Methods: For 13 brain and 10 HN cancer patients, MR scans using T1W mDIXON sequences were retrospectively collected. Four brain and all HN patients were scanned in RT treatment position with immobilization devices. All MRIs were converted to a sCT using the MRCAT algorithm (Philips, Eindhoven, The Netherlands). All patients underwent standard planning CT (pCT) for clinical segmentation and VMAT treatment planning. The sCT was rigidly registered to the pCT and clinical contours were transferred to the sCT. For dosimetric evaluation of sCT based dose calculation, all VMAT plans were recalculated on the sCT. D1% and Dmean were compared for all structures between pCT and sCT, but D95%, D98% for targets only. For MR-invisible RT immobilization device modelling, MR-visible markers were placed into sCT and a geometric robustness analysis was performed based on the same target dose-volume parameters. For organs-at-risk (OARs) autosegmentation, both pCT and sCT were autosegmented with a clinically established CT-based autocontouring software. The agreement of contours on pCT and sCT was analyzed by similar dose-volume parameters and dice similarity (DSC) and Hausforff distance (HD).

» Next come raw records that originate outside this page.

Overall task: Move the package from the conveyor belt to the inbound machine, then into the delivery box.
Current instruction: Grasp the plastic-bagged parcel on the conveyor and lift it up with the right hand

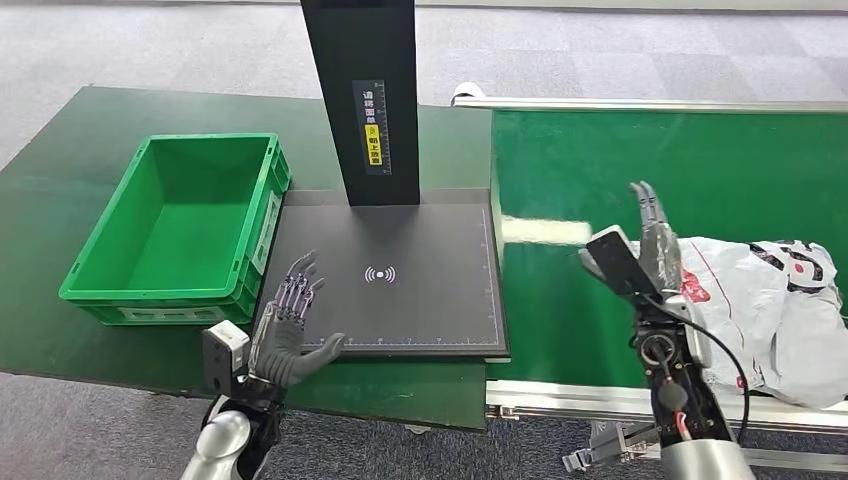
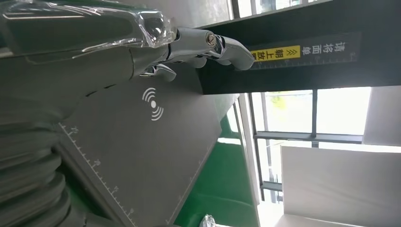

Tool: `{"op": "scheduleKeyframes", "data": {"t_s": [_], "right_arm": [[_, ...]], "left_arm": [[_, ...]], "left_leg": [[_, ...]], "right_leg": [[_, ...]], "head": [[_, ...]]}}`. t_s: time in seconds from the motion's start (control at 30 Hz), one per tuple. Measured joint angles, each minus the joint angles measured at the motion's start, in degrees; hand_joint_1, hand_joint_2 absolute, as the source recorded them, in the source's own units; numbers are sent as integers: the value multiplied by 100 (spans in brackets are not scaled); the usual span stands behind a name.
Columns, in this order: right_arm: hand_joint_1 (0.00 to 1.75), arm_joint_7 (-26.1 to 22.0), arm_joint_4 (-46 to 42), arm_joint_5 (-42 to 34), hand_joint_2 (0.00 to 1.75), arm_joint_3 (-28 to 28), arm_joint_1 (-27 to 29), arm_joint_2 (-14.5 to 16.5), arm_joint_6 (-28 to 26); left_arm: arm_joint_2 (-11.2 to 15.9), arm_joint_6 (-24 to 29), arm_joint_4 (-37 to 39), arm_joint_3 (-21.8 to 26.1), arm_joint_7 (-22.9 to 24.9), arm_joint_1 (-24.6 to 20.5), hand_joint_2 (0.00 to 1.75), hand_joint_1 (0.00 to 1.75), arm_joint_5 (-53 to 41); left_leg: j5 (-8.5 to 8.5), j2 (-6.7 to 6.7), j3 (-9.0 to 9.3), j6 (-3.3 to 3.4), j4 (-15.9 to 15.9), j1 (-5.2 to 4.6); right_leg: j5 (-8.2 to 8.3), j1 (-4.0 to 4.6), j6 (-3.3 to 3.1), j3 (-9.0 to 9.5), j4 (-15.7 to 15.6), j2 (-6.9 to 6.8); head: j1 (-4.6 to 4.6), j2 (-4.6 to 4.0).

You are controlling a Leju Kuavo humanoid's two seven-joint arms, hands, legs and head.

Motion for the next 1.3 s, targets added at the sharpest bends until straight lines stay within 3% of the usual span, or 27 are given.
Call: {"op": "scheduleKeyframes", "data": {"t_s": [0.3,0.53,0.6,0.73,0.83,1.3], "right_arm": [[0,831,1250,1137,175,-232,-888,-426,-519],[0,1933,2006,2330,175,-233,-1218,-631,-681],[0,2295,2195,2715,175,-217,-1281,-687,-392],[0,2893,2593,3411,175,-105,-1380,-742,929],[0,3022,2811,3636,175,-16,-1377,-737,1391],[0,3066,3137,3690,175,75,-1401,-736,1517]], "left_arm": [[63,51,-156,108,2,180,175,0,1],[74,125,-163,144,21,235,175,0,-28],[74,133,-163,149,28,240,175,0,-59],[70,139,-163,153,49,240,175,0,-133],[66,142,-163,156,61,239,175,0,-169],[65,142,-163,168,79,239,175,0,-186]], "left_leg": [[0,-1,0,0,0,1],[0,-5,-2,0,1,0],[0,-5,-2,1,0,0],[0,-4,-1,0,0,1],[0,-5,-1,0,0,1],[0,-5,-2,1,0,1]], "right_leg": [[0,1,0,0,0,-1],[0,1,0,0,0,-4],[0,1,0,0,0,-4],[0,1,0,0,0,-3],[0,1,0,-1,0,-3],[0,1,0,0,0,-3]], "head": [[-2,0],[-2,0],[-2,0],[-1,-1],[-3,0],[-2,0]]}}
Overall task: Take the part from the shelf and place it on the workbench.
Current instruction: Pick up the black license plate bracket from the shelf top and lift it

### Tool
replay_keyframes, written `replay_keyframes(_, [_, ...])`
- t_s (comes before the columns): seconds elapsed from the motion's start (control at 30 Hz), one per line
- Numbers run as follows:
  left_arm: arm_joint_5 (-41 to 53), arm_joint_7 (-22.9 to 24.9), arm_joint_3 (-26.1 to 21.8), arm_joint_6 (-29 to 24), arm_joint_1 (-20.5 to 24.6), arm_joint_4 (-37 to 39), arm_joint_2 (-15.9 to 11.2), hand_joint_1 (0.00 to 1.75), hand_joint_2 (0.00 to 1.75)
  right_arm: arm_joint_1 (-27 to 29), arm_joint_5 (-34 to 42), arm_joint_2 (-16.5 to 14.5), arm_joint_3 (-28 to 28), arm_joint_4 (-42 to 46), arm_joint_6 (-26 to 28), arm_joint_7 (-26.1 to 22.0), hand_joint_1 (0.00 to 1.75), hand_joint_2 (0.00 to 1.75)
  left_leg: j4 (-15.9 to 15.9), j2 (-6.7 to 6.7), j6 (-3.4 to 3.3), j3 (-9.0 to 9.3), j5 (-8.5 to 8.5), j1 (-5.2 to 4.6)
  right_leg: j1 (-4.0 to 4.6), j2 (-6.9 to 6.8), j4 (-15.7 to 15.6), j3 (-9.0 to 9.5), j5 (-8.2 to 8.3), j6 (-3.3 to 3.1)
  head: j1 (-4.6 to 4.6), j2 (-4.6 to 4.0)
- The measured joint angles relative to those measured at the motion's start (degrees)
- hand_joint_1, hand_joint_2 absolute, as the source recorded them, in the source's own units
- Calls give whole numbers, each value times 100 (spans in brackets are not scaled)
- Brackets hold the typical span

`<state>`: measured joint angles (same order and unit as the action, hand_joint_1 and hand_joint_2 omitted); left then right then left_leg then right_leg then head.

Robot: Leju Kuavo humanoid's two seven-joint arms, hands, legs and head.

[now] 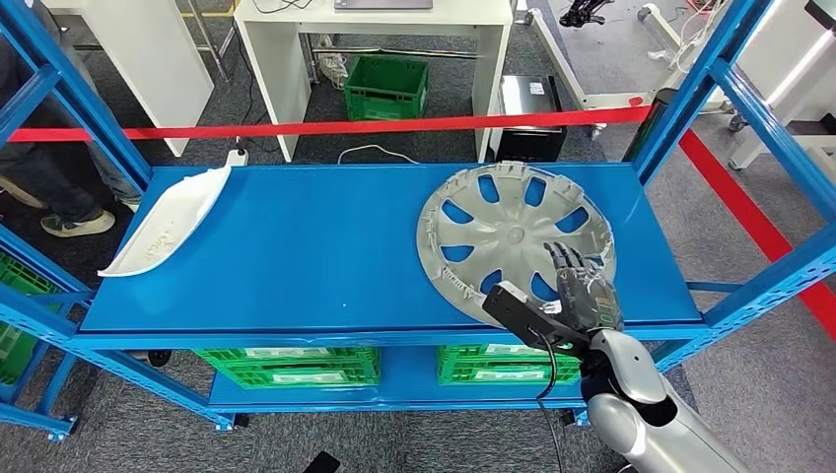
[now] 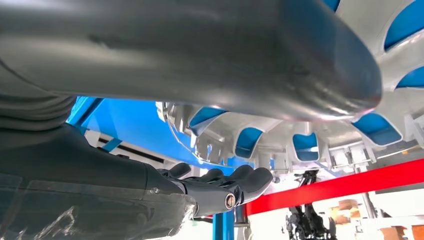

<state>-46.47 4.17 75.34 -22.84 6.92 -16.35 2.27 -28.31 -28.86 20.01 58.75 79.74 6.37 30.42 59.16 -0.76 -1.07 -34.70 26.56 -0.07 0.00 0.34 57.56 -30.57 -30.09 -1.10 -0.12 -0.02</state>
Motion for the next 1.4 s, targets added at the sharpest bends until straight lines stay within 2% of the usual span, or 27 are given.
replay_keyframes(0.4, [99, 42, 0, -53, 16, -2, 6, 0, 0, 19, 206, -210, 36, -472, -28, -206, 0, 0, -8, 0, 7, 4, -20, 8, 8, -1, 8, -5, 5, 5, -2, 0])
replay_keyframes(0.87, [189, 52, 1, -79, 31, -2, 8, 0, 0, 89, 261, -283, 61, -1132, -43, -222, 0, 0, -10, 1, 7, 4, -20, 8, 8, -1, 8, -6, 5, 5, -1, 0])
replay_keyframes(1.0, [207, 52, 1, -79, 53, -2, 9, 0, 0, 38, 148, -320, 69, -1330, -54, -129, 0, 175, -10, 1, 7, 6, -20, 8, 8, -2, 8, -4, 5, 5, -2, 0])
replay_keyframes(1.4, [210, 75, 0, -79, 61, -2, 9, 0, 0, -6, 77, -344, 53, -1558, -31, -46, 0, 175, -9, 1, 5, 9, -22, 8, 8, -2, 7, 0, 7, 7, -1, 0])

Results: The overall median deviation (± interquartile range) of dosimetric parameters between sCT and pCT including the immobilization model was 1.1 ± 0.4% for brain target volumes, 1.3 ± 1.2% for brain OAR, 0.4 ± 0.7% for HN target volumes and 0.4 ± 0.9% for HN OAR. The median geometric agreement over all sCT autocontours compared to pCT autocontours resulted in DSC = 0.82 for brain OAR and DSC = 0.79 for HN OAR.
Conclusion: MR-only RT planning using MRCAT software package was feasible for brain and HN tumors, with acceptable clinical accuracy. The MR-invisible immobilization devices could be modelled in the planning system and the autosegmentation on sCTs using a CT-based autosegmentation tool was feasible.